Your goal> Look through the data below and show every line that includes "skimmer".

(Stored data entries)
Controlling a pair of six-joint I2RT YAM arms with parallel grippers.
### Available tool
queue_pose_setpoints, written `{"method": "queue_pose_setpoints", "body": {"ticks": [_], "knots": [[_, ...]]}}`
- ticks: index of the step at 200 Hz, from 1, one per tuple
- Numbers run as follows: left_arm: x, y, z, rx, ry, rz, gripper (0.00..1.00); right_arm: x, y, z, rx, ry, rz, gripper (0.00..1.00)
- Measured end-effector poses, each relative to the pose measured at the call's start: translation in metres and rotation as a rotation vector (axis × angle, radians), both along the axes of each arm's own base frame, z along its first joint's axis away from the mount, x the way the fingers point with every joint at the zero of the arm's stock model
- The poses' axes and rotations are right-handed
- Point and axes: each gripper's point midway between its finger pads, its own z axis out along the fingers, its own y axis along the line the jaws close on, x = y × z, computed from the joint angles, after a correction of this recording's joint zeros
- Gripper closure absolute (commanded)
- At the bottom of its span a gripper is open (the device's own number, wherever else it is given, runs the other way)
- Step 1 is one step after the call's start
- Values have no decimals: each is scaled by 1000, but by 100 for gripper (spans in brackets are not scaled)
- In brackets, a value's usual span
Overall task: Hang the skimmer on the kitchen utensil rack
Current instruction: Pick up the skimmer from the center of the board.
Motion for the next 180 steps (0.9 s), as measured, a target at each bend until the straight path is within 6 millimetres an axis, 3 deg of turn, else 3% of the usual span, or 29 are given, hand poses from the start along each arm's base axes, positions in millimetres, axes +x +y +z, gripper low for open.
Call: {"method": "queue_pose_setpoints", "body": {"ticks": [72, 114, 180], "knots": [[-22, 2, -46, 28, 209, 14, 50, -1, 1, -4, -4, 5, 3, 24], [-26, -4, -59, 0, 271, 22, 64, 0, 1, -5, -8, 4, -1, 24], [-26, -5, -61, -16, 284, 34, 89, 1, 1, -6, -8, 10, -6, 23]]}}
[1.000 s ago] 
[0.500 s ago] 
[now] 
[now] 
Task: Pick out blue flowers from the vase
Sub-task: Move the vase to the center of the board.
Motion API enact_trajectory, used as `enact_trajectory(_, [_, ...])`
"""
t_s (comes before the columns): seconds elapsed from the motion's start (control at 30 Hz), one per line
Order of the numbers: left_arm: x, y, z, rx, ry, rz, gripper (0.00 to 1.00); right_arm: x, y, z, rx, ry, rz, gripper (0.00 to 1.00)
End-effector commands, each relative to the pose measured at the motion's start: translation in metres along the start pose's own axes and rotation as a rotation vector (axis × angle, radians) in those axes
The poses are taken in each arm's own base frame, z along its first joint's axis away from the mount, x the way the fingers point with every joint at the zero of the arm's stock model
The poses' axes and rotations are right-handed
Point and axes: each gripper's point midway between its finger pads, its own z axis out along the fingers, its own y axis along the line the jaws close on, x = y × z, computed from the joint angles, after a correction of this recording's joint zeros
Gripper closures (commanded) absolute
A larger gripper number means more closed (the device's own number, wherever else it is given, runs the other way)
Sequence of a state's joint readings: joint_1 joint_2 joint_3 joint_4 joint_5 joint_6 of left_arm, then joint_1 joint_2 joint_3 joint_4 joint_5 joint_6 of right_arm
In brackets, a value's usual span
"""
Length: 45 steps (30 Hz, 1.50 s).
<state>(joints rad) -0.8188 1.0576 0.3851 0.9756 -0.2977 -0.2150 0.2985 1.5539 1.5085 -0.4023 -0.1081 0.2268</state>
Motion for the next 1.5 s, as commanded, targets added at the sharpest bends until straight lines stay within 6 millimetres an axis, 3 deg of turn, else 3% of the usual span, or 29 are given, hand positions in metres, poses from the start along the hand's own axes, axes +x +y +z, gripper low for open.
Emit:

Task output>
Overall task: Hang the skimmer on the kitchen utensil rack
Current instruction: Pick up the skimmer from the center of the board.

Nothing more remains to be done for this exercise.